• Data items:
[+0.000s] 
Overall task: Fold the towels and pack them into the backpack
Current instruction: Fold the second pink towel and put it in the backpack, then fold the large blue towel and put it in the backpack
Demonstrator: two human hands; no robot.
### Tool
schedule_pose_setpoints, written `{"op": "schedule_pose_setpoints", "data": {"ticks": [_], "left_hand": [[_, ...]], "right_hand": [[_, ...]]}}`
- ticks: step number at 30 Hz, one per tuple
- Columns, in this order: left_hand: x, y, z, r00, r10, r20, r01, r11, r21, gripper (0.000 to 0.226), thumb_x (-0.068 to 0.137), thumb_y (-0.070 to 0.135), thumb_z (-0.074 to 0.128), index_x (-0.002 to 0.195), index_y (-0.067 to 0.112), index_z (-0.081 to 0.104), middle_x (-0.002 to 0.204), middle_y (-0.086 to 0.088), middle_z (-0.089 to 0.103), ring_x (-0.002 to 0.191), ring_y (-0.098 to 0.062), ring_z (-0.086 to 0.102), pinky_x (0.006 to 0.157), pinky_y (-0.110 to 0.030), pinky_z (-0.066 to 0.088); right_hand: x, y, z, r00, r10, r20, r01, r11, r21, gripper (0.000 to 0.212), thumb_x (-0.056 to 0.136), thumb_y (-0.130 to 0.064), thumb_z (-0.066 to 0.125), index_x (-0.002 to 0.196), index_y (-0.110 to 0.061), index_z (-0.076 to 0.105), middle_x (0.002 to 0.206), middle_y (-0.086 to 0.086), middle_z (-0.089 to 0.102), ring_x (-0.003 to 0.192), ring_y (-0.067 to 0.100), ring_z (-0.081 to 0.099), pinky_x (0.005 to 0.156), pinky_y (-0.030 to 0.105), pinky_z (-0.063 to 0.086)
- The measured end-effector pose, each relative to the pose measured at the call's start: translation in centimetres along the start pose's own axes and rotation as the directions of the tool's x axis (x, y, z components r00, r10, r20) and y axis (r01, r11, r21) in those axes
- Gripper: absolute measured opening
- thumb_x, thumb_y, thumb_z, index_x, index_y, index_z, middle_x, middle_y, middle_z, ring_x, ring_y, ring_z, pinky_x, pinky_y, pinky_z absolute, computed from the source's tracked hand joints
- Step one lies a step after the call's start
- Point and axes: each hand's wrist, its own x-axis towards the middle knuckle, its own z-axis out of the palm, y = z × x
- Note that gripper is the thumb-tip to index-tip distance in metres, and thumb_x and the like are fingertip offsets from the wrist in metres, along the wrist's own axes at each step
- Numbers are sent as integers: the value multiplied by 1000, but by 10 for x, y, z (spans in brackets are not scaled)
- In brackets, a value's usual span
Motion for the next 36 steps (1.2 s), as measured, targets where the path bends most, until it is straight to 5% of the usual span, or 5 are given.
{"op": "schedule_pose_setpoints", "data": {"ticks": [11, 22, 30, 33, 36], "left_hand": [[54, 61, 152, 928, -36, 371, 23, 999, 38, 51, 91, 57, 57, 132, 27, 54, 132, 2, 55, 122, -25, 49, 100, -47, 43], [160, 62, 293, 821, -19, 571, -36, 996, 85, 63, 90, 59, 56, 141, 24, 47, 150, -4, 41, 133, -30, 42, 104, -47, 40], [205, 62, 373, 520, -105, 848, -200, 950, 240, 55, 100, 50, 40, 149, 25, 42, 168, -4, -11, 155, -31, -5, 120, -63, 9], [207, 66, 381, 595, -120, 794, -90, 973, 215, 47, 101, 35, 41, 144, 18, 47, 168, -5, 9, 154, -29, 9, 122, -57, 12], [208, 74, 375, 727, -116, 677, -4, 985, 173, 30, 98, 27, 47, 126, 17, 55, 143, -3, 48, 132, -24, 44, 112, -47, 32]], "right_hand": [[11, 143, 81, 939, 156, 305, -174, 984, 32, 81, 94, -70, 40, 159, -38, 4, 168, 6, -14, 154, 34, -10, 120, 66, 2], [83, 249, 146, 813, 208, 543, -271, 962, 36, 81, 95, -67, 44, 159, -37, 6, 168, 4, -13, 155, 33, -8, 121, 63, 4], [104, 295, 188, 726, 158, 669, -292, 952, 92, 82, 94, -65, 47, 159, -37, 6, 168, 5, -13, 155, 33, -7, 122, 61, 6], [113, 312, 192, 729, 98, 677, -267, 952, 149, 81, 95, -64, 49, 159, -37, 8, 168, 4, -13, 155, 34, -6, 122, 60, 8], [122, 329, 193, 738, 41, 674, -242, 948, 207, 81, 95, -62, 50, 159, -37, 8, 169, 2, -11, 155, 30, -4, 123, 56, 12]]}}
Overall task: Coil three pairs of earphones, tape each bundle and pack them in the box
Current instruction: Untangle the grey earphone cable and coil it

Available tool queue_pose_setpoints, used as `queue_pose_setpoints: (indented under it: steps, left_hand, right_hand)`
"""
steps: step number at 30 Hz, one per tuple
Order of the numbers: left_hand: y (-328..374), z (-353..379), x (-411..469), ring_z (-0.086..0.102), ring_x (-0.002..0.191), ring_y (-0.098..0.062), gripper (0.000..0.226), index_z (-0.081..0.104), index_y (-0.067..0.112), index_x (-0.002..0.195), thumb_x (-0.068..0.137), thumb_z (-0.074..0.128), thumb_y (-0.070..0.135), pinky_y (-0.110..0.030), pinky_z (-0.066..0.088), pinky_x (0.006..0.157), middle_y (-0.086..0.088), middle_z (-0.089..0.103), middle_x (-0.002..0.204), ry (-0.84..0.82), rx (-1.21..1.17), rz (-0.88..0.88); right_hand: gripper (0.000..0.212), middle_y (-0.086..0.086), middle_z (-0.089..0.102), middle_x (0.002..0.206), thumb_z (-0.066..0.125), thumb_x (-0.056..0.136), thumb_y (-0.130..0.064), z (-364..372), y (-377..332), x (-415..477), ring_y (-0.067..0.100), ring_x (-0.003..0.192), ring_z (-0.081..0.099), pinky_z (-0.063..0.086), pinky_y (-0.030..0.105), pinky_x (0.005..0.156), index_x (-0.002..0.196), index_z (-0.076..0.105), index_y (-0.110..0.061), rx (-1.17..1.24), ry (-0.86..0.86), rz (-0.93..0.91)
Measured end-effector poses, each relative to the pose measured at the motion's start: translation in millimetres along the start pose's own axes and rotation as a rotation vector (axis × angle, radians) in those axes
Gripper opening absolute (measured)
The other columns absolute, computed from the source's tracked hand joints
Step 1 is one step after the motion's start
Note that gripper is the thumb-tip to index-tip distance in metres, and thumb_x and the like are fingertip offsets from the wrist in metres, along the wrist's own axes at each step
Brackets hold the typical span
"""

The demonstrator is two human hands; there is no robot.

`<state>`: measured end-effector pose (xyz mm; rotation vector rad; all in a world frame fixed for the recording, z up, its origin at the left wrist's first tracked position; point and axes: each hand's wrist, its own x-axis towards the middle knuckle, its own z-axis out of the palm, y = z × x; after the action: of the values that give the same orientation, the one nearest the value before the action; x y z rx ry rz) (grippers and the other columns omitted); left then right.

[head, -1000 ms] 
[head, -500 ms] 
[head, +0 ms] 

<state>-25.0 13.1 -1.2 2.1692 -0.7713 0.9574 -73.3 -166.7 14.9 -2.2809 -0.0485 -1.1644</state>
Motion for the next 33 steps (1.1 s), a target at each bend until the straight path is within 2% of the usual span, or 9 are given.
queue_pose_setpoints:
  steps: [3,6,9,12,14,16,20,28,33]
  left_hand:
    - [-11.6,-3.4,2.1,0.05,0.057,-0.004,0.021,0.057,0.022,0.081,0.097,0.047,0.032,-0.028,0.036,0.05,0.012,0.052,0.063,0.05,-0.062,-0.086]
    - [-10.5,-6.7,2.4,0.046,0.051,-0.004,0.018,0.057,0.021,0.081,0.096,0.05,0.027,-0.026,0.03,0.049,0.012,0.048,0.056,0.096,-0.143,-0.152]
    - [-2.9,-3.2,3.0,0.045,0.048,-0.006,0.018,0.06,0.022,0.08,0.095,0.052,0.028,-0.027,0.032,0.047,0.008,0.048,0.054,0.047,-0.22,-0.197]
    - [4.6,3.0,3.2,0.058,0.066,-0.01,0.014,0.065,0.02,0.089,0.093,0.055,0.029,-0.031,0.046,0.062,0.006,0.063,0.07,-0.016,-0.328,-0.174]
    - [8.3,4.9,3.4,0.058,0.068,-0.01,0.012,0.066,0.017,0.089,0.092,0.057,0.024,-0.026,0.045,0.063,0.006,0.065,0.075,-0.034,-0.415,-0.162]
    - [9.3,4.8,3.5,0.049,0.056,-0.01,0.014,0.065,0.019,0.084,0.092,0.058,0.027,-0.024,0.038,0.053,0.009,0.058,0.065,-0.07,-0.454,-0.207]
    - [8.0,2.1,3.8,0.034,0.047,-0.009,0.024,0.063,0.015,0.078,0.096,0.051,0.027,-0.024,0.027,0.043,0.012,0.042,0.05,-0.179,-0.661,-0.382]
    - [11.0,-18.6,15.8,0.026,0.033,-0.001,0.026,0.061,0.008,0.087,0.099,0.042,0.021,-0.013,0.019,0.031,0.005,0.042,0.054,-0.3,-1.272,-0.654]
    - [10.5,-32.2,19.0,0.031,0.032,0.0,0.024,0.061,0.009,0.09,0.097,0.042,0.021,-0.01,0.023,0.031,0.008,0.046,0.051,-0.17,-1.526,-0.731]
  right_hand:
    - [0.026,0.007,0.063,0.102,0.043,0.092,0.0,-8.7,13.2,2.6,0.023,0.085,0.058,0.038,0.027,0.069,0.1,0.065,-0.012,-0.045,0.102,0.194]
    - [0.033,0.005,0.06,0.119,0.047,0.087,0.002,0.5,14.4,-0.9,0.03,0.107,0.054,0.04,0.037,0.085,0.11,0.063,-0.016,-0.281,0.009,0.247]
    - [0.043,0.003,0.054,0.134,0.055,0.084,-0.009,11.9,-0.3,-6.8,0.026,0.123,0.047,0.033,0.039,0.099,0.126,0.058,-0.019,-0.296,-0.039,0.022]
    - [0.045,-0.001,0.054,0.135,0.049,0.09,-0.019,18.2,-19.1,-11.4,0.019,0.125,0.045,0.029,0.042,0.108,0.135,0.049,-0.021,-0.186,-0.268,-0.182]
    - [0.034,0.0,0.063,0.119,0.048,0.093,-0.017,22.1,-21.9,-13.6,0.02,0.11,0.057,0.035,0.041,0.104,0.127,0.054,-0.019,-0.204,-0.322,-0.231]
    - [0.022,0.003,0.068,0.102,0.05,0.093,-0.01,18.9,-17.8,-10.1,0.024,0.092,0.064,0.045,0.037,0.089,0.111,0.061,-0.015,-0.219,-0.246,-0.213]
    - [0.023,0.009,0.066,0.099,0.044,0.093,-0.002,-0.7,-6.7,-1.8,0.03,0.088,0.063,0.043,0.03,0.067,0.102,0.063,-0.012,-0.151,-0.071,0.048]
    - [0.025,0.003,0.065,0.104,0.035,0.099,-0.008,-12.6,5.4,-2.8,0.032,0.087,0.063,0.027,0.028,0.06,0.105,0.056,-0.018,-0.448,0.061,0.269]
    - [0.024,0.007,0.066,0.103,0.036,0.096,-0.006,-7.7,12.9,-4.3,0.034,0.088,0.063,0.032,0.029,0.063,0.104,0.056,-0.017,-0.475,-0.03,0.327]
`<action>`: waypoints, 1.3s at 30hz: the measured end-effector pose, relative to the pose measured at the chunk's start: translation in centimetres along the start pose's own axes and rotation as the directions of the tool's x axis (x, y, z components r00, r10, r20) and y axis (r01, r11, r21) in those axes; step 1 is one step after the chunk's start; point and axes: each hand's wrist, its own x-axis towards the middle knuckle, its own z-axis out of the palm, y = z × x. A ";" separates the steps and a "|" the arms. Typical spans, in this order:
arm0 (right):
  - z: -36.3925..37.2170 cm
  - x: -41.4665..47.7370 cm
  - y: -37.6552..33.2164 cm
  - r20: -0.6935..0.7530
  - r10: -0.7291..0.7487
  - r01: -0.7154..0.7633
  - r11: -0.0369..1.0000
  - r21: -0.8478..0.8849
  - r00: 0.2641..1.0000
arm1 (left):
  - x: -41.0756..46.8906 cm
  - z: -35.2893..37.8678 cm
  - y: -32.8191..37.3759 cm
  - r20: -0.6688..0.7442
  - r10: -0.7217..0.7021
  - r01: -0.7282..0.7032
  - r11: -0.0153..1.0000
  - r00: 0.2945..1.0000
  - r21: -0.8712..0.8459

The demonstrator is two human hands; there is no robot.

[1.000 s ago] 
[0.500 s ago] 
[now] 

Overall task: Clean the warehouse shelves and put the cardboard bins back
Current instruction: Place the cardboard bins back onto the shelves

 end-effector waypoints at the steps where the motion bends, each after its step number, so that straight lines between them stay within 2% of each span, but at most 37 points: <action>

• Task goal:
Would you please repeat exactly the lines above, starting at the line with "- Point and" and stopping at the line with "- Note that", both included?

• Solution to the problem:
- Point and axes: each hand's wrist, its own x-axis towards the middle knuckle, its own z-axis out of the palm, y = z × x
- Note that gripper is the thumb-tip to index-tip distance in metres, and thumb_x and the like are fingertip offsets from the wrist in metres, along the wrist's own axes at each step

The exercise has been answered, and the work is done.